An EWMA control chart for ratios of two normals detects small shifts faster than Shewhart charts in short production runs.

A machine-rendered reading of the paper's core claim, the machinery that carries it, and where it could break.

This paper develops an exponentially weighted moving average chart to monitor the ratio of two normally distributed quality characteristics when only a short sequence of inspections is available. It adopts the corrected closed-form density for the ratio and uses a Markov-chain model of the EWMA recursion to set control limits that achieve a target in-control truncated average run length over a finite horizon. A large numerical study shows the new chart responds more quickly to small and moderate shifts than the existing Shewhart-type short-run ratio chart, with the largest gains when the shift magnitude is five percent or less. The approach is demonstrated on a beverage filling process to show how the limits are computed and applied in practice.

Core claim

The proposed EWMA-RZ chart, calibrated via Markov chain to a prescribed TARL0 over finite horizon I using Nadarajah's corrected density, provides substantially better detection of small and moderate shifts than the ShRZ chart, especially for |τ - 1| ≤ 0.05.

What carries the argument

Markov-chain representation of the EWMA recursion on the ratio statistic that computes finite-horizon TARL0 and out-of-control TARL1 values from the corrected closed-form density of the ratio of two normals.

If this is right

  • The EWMA-RZ chart outperforms ShRZ across variations in smoothing constant, in-control correlation, coefficients of variation, sample size, and shift size.
  • The detection advantage is largest for the smallest shifts examined.
  • The method applies directly to processes such as beverage filling where performance is tracked by a ratio.
  • Control limits are obtained once per parameter set and then applied to successive ratio observations within the finite horizon.

Where Pith is reading between the lines

These are editorial extensions of the paper, not claims the author makes directly.

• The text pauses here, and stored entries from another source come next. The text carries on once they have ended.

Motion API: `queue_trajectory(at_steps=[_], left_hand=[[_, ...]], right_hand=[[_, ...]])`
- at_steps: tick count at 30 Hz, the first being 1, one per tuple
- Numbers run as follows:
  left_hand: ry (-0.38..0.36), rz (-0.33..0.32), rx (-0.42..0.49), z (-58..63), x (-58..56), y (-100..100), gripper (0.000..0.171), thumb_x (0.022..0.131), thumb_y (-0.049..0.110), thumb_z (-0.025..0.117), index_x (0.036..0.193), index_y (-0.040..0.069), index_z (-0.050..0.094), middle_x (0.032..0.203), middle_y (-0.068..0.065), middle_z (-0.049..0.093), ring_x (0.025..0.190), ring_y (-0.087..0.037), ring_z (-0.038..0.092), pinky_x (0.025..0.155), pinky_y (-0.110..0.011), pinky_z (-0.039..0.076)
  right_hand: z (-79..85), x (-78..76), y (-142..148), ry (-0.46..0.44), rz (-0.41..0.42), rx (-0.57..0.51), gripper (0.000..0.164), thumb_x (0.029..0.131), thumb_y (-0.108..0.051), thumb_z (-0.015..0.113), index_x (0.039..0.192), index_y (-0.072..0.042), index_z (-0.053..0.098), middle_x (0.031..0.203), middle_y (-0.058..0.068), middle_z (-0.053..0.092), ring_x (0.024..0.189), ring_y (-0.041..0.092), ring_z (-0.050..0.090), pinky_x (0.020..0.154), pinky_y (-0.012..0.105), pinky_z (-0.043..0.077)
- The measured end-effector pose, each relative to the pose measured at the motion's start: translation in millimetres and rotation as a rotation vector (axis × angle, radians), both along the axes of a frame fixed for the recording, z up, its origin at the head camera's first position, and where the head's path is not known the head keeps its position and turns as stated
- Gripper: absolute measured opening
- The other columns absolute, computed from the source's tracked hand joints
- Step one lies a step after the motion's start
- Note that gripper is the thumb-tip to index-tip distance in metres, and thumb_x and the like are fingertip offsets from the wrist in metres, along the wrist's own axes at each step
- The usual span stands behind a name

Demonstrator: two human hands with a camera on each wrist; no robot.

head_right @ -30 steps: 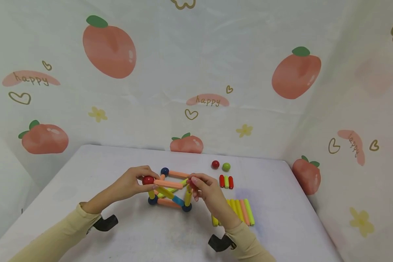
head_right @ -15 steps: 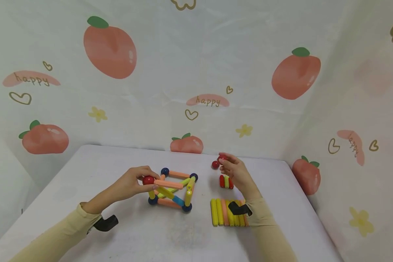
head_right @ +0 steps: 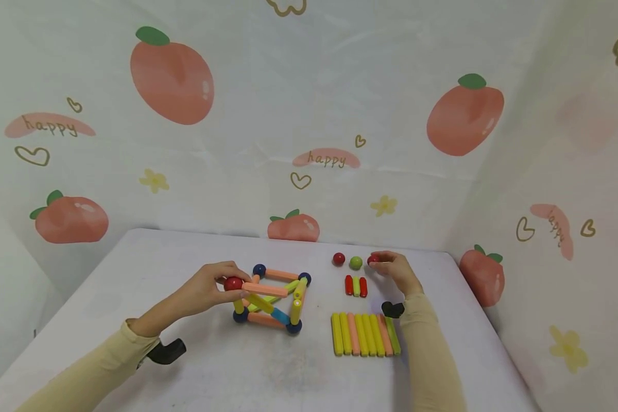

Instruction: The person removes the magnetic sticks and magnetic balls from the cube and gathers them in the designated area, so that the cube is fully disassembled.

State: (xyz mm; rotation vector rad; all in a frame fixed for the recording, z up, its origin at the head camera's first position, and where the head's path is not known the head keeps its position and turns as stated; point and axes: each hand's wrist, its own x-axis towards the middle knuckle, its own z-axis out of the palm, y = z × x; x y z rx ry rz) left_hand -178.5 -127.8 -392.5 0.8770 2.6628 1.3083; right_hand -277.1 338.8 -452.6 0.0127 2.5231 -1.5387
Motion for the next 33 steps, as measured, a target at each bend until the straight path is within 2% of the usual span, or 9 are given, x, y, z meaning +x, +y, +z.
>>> queue_trajectory(at_steps=[3,9,15,20,25,28,31,33], left_hand=[[0.001,-0.001,0.002,0.1,-0.2,1,0.025,0.085,0.030,0.078,0.107,0.019,0.074,0.092,0.003,0.064,0.083,-0.011,0.054,0.066,-0.022,0.053],[-0.016,-0.001,0.001,0.4,-0.2,1,0.026,0.085,0.030,0.078,0.108,0.020,0.074,0.094,0.003,0.064,0.084,-0.013,0.055,0.069,-0.023,0.055],[-0.028,0.003,-0.001,0.8,-0.4,1,0.026,0.085,0.029,0.078,0.109,0.020,0.073,0.094,0.003,0.064,0.085,-0.014,0.055,0.070,-0.024,0.055],[-0.018,0.002,0.003,0.4,-0.9,1,0.025,0.085,0.028,0.078,0.108,0.019,0.073,0.093,0.003,0.063,0.084,-0.013,0.055,0.071,-0.027,0.056],[-0.016,0.002,0.003,1.2,-0.8,2,0.025,0.085,0.028,0.078,0.108,0.019,0.074,0.093,0.003,0.063,0.084,-0.013,0.055,0.069,-0.026,0.055],[-0.026,0.005,0.003,1.3,-0.6,2,0.025,0.084,0.028,0.079,0.108,0.020,0.074,0.093,0.003,0.063,0.084,-0.013,0.055,0.068,-0.023,0.055],[-0.028,0.003,-0.001,1.3,-0.6,2,0.026,0.085,0.029,0.078,0.108,0.020,0.074,0.094,0.003,0.064,0.084,-0.014,0.055,0.067,-0.022,0.054],[-0.024,0.004,-0.002,1.1,-0.9,1,0.026,0.085,0.030,0.078,0.108,0.020,0.074,0.094,0.003,0.064,0.084,-0.013,0.055,0.067,-0.023,0.054]], right_hand=[[-7.0,-2.1,1,0.004,-0.004,0.077,0.052,0.093,-0.026,0.069,0.135,0.000,0.056,0.129,0.017,0.064,0.103,0.010,0.058,0.096,0.029,0.043],[-13.9,-5.8,-3,0.017,-0.002,0.120,0.050,0.092,-0.026,0.070,0.134,-0.001,0.058,0.137,0.021,0.060,0.117,0.023,0.055,0.106,0.043,0.039],[-13.1,-4.7,-6,0.002,-0.015,0.119,0.048,0.093,-0.023,0.068,0.135,-0.003,0.057,0.139,0.022,0.057,0.125,0.033,0.052,0.110,0.050,0.037],[-5.7,-2.0,-5,-0.013,0.021,0.152,0.051,0.095,-0.024,0.066,0.140,-0.002,0.053,0.142,0.024,0.055,0.126,0.037,0.051,0.110,0.054,0.039],[10.9,-1.0,-4,0.023,0.059,0.203,0.053,0.096,-0.019,0.063,0.142,0.002,0.048,0.141,0.029,0.051,0.126,0.042,0.052,0.107,0.055,0.043],[27.3,0.5,-11,0.127,0.046,0.233,0.050,0.097,-0.017,0.062,0.141,0.003,0.048,0.139,0.030,0.052,0.126,0.044,0.053,0.107,0.057,0.044],[51.5,7.5,-33,0.206,0.031,0.217,0.046,0.099,-0.020,0.060,0.139,-0.001,0.051,0.138,0.026,0.055,0.126,0.042,0.054,0.107,0.057,0.044],[69.3,16.0,-56,0.233,0.065,0.195,0.045,0.099,-0.026,0.059,0.138,-0.005,0.053,0.137,0.022,0.058,0.124,0.038,0.056,0.107,0.057,0.045]])
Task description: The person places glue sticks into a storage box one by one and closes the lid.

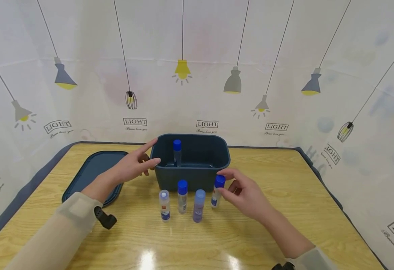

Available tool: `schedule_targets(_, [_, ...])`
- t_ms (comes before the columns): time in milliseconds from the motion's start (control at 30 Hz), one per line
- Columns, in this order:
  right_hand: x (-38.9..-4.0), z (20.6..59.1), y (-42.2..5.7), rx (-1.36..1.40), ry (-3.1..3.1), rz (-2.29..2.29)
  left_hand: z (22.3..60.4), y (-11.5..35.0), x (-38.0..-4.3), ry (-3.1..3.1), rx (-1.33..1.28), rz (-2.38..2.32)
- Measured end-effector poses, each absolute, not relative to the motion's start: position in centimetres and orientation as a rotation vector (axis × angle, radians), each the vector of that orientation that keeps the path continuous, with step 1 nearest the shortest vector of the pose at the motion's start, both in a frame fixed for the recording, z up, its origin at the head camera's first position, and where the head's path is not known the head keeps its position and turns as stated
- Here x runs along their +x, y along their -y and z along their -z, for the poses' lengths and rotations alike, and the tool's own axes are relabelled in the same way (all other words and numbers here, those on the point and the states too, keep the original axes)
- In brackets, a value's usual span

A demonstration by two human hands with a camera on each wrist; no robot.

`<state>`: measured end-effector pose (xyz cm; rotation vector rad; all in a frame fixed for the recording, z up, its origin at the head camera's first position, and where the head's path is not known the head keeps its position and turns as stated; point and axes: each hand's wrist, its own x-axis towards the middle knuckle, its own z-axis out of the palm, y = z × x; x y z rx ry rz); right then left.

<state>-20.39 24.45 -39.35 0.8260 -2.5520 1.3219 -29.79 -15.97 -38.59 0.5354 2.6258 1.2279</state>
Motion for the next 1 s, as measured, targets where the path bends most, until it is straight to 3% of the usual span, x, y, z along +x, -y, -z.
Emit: schedule_targets(1000, [-20.1,32.9,-24.3,0.891,2.117,-1.299,38.5,15.9,-29.6,-2.619,0.525,-1.234])
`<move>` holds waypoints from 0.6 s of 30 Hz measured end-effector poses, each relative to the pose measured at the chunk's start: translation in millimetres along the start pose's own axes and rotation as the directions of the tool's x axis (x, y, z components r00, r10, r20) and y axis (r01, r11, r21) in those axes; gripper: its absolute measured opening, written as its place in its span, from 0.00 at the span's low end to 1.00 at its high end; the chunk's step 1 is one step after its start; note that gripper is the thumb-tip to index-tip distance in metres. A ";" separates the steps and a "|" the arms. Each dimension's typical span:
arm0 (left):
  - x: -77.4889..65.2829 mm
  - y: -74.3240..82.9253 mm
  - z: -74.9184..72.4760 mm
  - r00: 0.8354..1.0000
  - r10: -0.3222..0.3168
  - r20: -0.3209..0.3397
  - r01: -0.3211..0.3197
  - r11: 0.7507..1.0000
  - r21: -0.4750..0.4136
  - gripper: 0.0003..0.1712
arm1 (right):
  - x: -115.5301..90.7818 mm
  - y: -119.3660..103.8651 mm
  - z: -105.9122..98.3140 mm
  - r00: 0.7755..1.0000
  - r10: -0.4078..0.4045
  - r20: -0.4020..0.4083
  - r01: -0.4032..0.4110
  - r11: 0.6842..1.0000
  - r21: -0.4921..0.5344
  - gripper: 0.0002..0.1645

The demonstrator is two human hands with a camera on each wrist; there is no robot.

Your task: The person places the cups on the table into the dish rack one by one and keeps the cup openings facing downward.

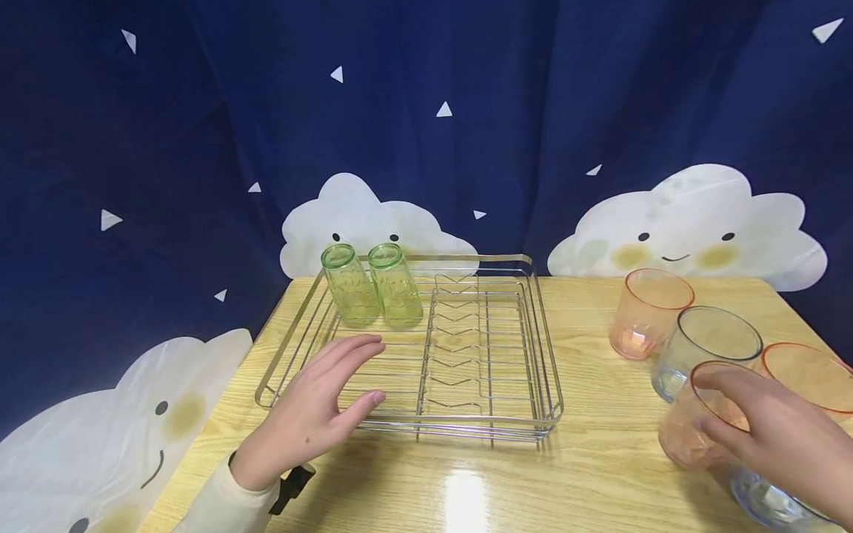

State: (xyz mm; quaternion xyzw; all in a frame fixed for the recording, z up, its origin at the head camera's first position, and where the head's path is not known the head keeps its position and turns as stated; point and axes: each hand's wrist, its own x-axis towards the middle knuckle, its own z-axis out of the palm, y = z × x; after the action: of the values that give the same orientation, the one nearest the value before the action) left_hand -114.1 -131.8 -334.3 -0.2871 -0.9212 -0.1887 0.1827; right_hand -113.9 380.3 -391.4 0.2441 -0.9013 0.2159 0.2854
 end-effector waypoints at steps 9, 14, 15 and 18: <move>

  • The same Markov-chain calibration could be reused for other memory-type charts on ratios if the density remains valid.
  • In industries limited to short batches, adopting this chart would reduce the average number of inspections needed to signal a small drift in the ratio.
  • If the normality or independence assumptions on the underlying variables are mildly violated, the relative ranking versus Shewhart may still hold provided the ratio density approximation remains reasonable.

Load-bearing premise

The ratio of the two normal variables follows the corrected closed-form density of Nadarajah (2020) and the Markov-chain representation accurately captures the finite-horizon TARL0 behavior of the EWMA recursion.

What would settle it

A Monte Carlo simulation of the ratio process under the stated density where the out-of-control TARL1 of the EWMA-RZ chart is not lower than that of the ShRZ chart for |τ - 1| ≤ 0.05 would falsify the performance claim.

Figures

Figures reproduced from arXiv: 2606.06161 by Guillaume Tartare, Jean-Michel Masereel, Kim Duc Tran, Thi Hien Nguyen.

Figure 1
Figure 1. Figure 1: Detection profile of the EWMA-RZ+ chart: TARL1 as a function of the shift factor τ , for the equal-CV case (γX, γY ) = (0.2, 0.2), ρ0 = 0.4, λ = 0.2, I = 10, TARL∗ 0 = 10. 5.5 Comparison with the ShRZ chart of Tran et al.22 For a like-for-like comparison with the Shewhart-type ShRZ chart of Tran et al. 22, we use the same parameter grid and the same target TARL∗ 0 = I. Across the upward-shift levels τ ∈ {1… view at source ↗
Figure 2
Figure 2. Figure 2: Illustrative EWMA-RZ+ chart for the beverage-filling example. The process drifts upward to τ = 1.05 at inspection i = 9 and the chart signals at i = 10. Calibrated UCL = 1.01918, z0 = 1, γX = γY = 0.05, ρ0 = 0.4, λ = 0.2, n = 5, I = 20, TARL∗ 0 = 20. For comparison, the ShRZ Shewhart-type chart of Tran et al. 22 applied to the same simulated run signals only later: a single Zˆ i at the post-shift level τz0… view at source ↗
read the original abstract

In many industrial and engineering applications, process performance is characterized by the ratio of two normally distributed quality characteristics. Monitoring such ratios is particularly challenging in short production runs, where conventional control charts often suffer from limited sensitivity due to the small number of available inspections. This paper proposes an exponentially weighted moving average (EWMA) control chart for monitoring the ratio of two normally distributed random variables under short production run (SPR) conditions. The statistical distribution of the ratio is first reviewed, adopting the corrected closed-form density of Nadarajah (2020) rather than the approximation used in earlier studies. The control limit of the proposed chart is calibrated to a prescribed in-control truncated average run length (TARL$ _0 $) over a finite horizon $ I $ of inspections, using a Markov-chain representation of the EWMA recursion. The detection performance of the chart is then assessed through a large factorial study covering the smoothing constant $ \lambda $, the in-control correlation $ \rho_0 $, the coefficients of variation $ (\gamma_X, \gamma_Y) $, the sample size $ n $, and the magnitude of the shift $ \tau $. Numerical results show that the proposed EWMA-RZ chart provides substantially better detection of small and moderate shifts than the recently developed Shewhart-type short-run ratio chart (ShRZ) of Tran et al. (2021), especially for $ |\tau - 1| \le 0.05 $. An illustrative example based on a beverage filling process is included to demonstrate the practical implementation of the method.

Editorial analysis

A structured set of objections, weighed in public.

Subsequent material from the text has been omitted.